◆ REQUIRED ACTION ◆
Retype the line with "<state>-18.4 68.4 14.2" in it, then each line after it to the end of the data, word for word.
***
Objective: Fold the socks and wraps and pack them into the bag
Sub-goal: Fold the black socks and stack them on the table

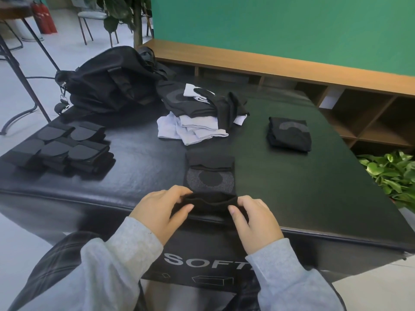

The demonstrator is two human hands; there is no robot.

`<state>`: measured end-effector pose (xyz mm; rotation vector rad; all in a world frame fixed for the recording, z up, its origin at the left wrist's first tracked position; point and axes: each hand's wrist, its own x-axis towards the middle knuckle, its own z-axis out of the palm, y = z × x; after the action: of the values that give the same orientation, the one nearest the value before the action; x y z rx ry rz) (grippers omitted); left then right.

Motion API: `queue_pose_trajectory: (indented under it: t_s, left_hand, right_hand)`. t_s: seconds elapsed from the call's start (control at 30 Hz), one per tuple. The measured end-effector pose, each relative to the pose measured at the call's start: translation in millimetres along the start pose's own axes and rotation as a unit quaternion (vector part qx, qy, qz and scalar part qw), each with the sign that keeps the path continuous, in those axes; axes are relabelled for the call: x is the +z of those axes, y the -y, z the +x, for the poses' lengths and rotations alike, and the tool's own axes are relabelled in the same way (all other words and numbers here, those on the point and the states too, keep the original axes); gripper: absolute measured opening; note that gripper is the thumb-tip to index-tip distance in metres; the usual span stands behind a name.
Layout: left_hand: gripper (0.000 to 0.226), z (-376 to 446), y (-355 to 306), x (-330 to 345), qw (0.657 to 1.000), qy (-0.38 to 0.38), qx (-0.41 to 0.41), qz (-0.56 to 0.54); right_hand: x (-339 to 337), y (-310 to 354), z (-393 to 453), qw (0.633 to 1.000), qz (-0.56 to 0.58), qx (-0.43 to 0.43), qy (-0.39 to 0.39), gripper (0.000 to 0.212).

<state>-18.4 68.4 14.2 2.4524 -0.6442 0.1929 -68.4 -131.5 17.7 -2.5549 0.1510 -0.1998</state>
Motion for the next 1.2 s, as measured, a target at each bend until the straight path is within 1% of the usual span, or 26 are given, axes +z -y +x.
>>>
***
◆ TASK OUTPUT ◆
<state>-18.4 68.4 14.2 2.4524 -0.6442 0.1929 -68.4 -131.5 17.7 -2.5549 0.1510 -0.1998</state>
Motion for the next 1.2 s, as measured, a target at each bend until the straight path is within 1% of the usual span, or 26 are given, axes +z -y +x.
>>>

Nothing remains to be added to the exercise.